• WHAT YOU NEED TO DO
Below are the records. Retype exactly the lines between the lines holding "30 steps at" and "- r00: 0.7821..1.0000", inclusive.

• SUPPLIED DATA
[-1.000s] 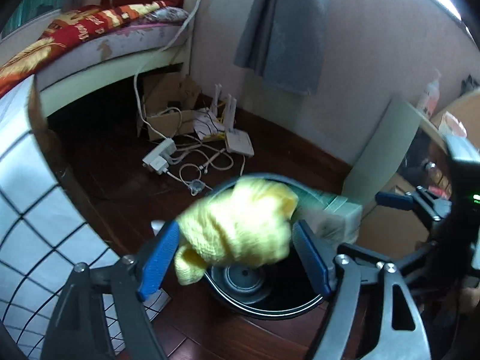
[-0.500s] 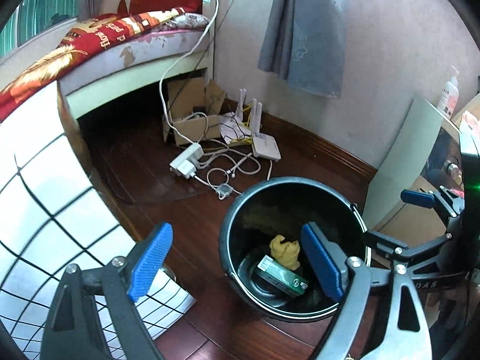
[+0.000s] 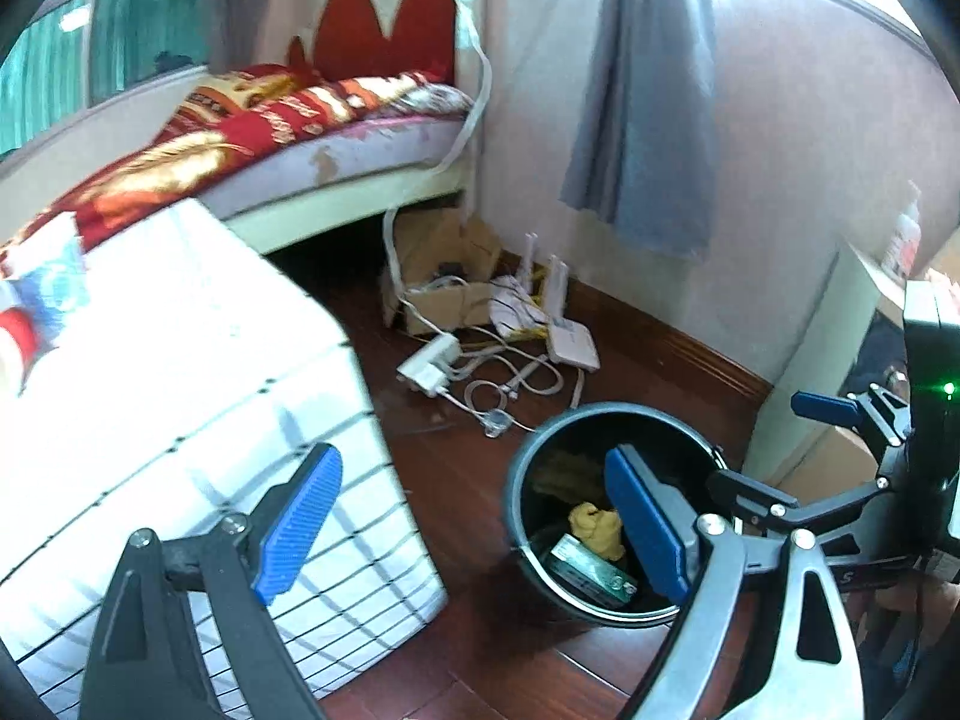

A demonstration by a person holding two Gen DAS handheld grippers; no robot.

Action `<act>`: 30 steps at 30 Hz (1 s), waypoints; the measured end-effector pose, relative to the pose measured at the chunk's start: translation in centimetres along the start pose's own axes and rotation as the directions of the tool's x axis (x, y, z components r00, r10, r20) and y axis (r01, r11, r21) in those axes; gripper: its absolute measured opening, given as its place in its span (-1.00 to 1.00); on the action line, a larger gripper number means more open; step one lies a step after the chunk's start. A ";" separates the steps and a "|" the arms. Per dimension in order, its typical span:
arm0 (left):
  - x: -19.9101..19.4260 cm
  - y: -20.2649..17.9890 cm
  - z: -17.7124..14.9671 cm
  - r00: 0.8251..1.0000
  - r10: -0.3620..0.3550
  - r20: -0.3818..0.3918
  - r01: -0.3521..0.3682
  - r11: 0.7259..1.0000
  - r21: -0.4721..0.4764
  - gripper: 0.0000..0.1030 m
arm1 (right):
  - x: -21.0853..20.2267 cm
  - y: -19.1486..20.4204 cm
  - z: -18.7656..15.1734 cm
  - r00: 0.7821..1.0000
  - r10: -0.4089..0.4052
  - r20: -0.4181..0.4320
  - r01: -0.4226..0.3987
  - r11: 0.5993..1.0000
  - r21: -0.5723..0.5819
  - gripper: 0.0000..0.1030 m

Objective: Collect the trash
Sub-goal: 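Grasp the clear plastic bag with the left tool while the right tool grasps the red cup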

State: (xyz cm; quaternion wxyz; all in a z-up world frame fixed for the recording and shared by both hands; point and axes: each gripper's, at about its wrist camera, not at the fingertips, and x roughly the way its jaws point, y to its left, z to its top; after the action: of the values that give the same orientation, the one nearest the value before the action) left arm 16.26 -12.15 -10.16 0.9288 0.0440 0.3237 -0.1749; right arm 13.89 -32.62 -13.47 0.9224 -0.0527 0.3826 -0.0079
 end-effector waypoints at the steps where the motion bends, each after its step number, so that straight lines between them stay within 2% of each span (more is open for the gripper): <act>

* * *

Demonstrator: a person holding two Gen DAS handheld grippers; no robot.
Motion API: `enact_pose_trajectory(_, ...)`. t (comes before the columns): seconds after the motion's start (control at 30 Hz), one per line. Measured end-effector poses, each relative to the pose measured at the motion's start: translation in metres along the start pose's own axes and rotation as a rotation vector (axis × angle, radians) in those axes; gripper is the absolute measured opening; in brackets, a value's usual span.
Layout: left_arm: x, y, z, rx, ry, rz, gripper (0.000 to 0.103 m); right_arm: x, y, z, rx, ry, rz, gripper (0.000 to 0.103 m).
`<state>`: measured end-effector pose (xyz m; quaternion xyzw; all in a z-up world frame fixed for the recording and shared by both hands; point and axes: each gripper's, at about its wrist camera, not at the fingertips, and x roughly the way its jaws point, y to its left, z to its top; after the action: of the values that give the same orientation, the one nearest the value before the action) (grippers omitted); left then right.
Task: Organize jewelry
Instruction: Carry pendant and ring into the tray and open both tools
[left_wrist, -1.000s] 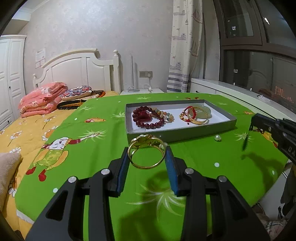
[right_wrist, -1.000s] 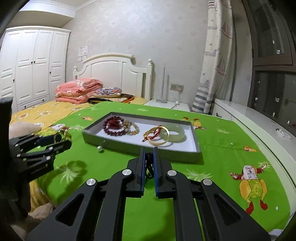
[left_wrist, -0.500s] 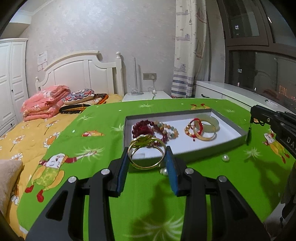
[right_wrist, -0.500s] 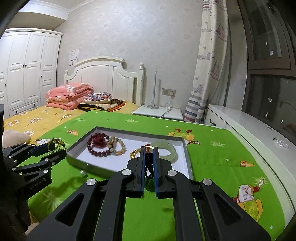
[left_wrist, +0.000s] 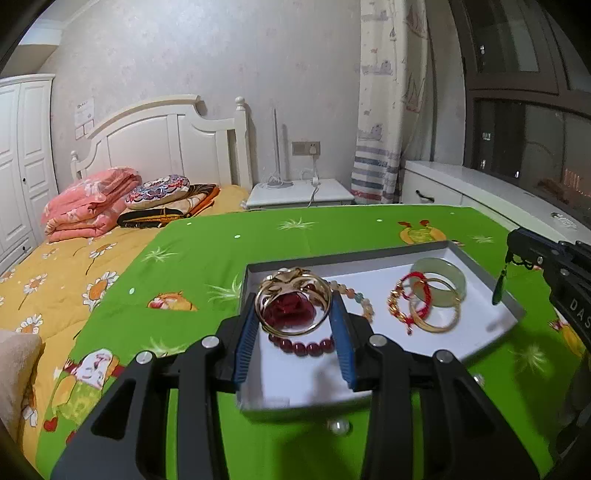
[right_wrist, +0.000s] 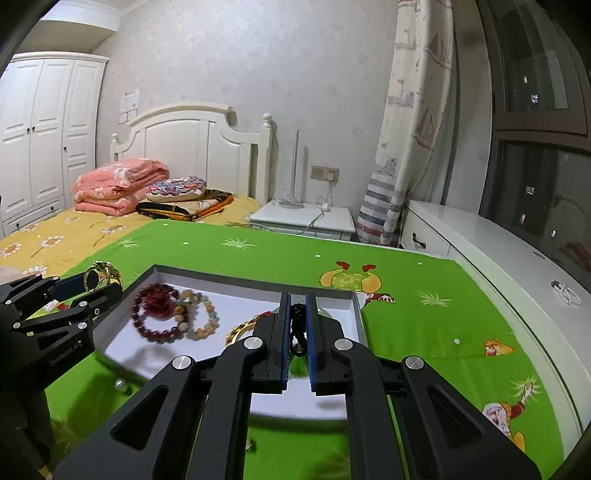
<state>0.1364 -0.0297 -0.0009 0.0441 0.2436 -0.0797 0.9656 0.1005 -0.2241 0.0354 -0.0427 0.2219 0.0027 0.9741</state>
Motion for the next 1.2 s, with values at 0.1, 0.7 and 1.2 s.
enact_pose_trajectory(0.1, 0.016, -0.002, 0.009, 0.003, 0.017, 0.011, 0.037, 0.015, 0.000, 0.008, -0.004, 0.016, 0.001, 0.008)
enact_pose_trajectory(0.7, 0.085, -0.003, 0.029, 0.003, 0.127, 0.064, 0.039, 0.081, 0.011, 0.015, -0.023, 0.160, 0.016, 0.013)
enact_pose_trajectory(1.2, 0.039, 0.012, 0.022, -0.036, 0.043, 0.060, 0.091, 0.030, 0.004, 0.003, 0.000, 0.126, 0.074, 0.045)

• REPLY
Action `<act>`: 30 steps at 30 Hz (1 s), waypoints; the measured end-effector pose, relative to the pose measured at the chunk's start: translation in centimetres along the start pose's own axes and rotation as the directions of the tool's x axis (x, y, z components r00, r10, r20) and y axis (r01, r11, r21) in those axes; gripper: its absolute measured opening, given as its place in its span (-1.00 to 1.00); on the action line, a larger gripper number means more open; step one lies a step after the chunk's start. A ";" separates the steps and a "|" the arms. Per dimension in order, its typical span:
arm0 (left):
  - x: -19.9101..19.4260 cm
  - y: -20.2649..17.9890 cm
  - z: -17.7124..14.9671 cm
  - r00: 0.8251..1.0000
  - r10: -0.3620..0.3550
  - r20: -0.3818..0.3918
  - r01: -0.3521..0.3682
  - r11: 0.7259..1.0000
  - r21: -0.4721..0.4764
  - gripper: 0.0000..0.1030 m
arm1 (right):
  - x: -21.0853..20.2267 cm
  - y: -19.1486..20.4204 cm
  - z: -18.7656..15.1734 cm
  - r00: 0.7821..1.0000

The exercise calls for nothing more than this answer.